I have a pandas dataframe with a column that looks like this.

sentences
['This is text.', 'This is another text.', 'This is also text.', 'Even more text.']
['This is the same in another row.', 'Another row another text.', 'Text in second row.', 'Last text in second row.']

In every row there are 10 sentences in ' ' or " " separated by commas. The column type is "str". I was not able to transform it to a list of strings.

I want to transform the values of this dataframe that they look like this:

[['This', 'is', 'text'], ['This', 'is', 'another', 'text'], ['This', 'is', 'also', 'text'], ['Even', 'more', 'text']]

I tried something like this:

    new_splits = []
    for num in range(len(refs)):
      komma = refs[num].replace(" ", "\', \'")#regex=True)
      new_splits.append(komma)

and this:

    new_splits = []
    for num in range(len(refs)):
      splitted = refs[num].split("', '")
      new_splits.append(splitted)

Disclaimer: I need this for evaluating bleu score and haven't found a way to do this for this kind of dataset. Thanks in advance!

CodePudding user response：

you can use apply method on your dataframe. if you say each row has 10 sentences then you can groupby each 10 sentence like this.

import pandas as pd

group_labels = [i // 10 for i in range(len(df))]

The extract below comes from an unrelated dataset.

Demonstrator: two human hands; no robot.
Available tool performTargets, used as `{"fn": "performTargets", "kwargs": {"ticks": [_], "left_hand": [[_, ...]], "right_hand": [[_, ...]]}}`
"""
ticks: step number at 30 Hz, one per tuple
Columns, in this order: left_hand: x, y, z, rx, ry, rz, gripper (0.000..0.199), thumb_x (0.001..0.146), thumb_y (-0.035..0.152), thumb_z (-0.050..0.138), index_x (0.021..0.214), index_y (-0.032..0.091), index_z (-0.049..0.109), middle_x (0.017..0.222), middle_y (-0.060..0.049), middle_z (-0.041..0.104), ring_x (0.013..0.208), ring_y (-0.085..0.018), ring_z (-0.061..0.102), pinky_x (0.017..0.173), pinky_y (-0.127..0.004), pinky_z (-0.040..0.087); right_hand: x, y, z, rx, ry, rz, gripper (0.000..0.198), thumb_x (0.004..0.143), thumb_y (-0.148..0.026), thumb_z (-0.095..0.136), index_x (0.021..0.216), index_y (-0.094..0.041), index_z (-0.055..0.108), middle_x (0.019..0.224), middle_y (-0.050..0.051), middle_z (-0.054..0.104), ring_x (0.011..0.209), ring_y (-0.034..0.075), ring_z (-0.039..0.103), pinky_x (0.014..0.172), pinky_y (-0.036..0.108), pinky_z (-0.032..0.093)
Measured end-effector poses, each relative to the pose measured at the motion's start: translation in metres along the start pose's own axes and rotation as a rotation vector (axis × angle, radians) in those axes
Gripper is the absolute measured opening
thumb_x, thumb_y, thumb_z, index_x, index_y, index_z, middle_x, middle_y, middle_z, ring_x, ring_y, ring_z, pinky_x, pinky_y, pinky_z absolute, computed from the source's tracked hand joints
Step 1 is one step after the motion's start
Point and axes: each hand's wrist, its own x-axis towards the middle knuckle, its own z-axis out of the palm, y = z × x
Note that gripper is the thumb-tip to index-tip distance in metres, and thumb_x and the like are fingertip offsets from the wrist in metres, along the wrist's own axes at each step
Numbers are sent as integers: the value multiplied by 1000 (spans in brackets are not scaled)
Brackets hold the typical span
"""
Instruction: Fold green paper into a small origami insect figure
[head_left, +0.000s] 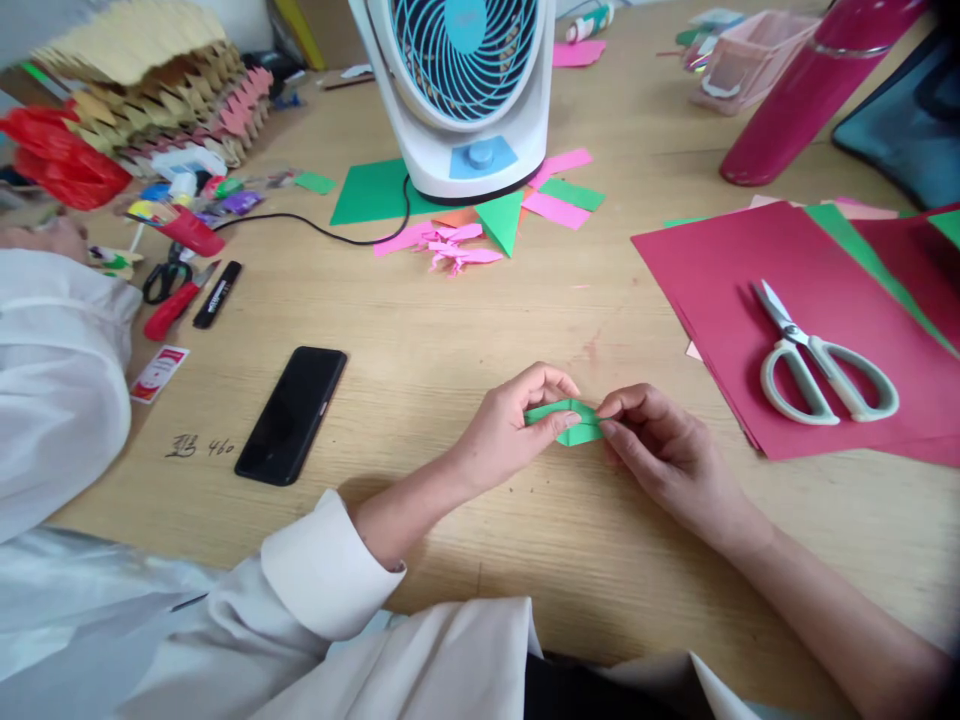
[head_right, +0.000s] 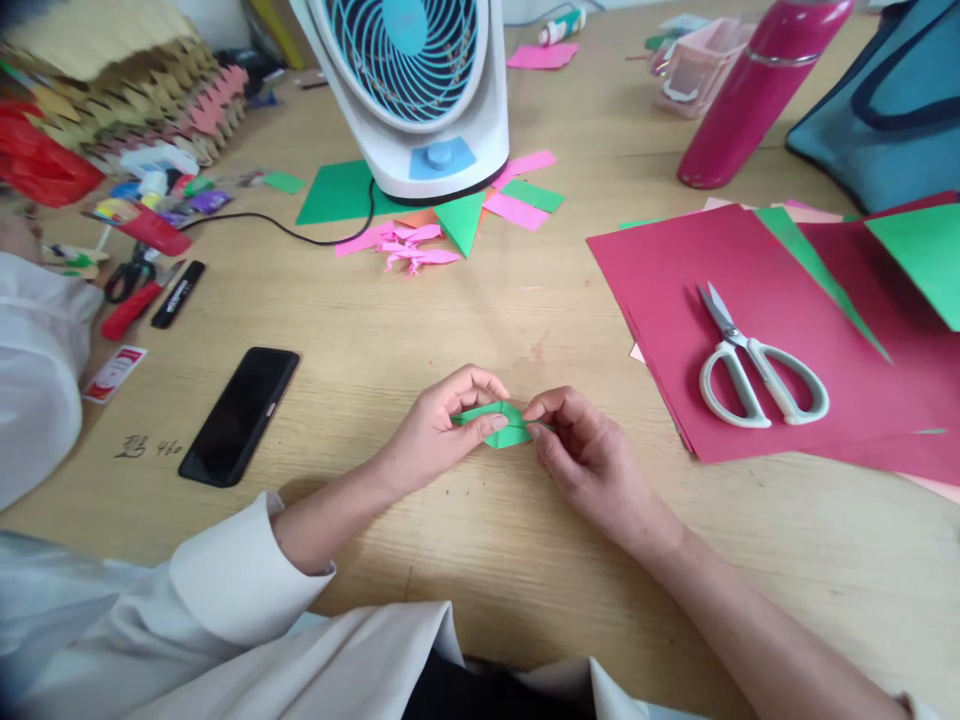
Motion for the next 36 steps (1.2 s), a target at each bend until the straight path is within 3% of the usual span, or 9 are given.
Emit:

grouped = df.groupby(group_labels)

result = grouped['sentences'].apply(lambda x: list(x))

print(result)

CodePudding user response：

You can use np.char.split in one line:

df['separated'] = np.char.split(df['sentences'].tolist()).tolist()

@Kata if you think the sentences column type is str meaning the element in each row is a string instead of a list, for e.g. "['This is text.', 'This is another text.', 'This is also text.', 'Even more text.']" then you need to try to convert them into lists first. One way is to use ast.literal_eval.

from ast import literal_eval
df['sentences'] = df['sentences'].apply(literal_eval)
df['separated'] = np.char.split(df['sentences'].tolist()).tolist()

NOTE on data: This is not a recommended way of storing data. If possible fix the source from which data is coming. It needs to be strings in each cell not lists preferably, or at least just lists, and not a string representing list.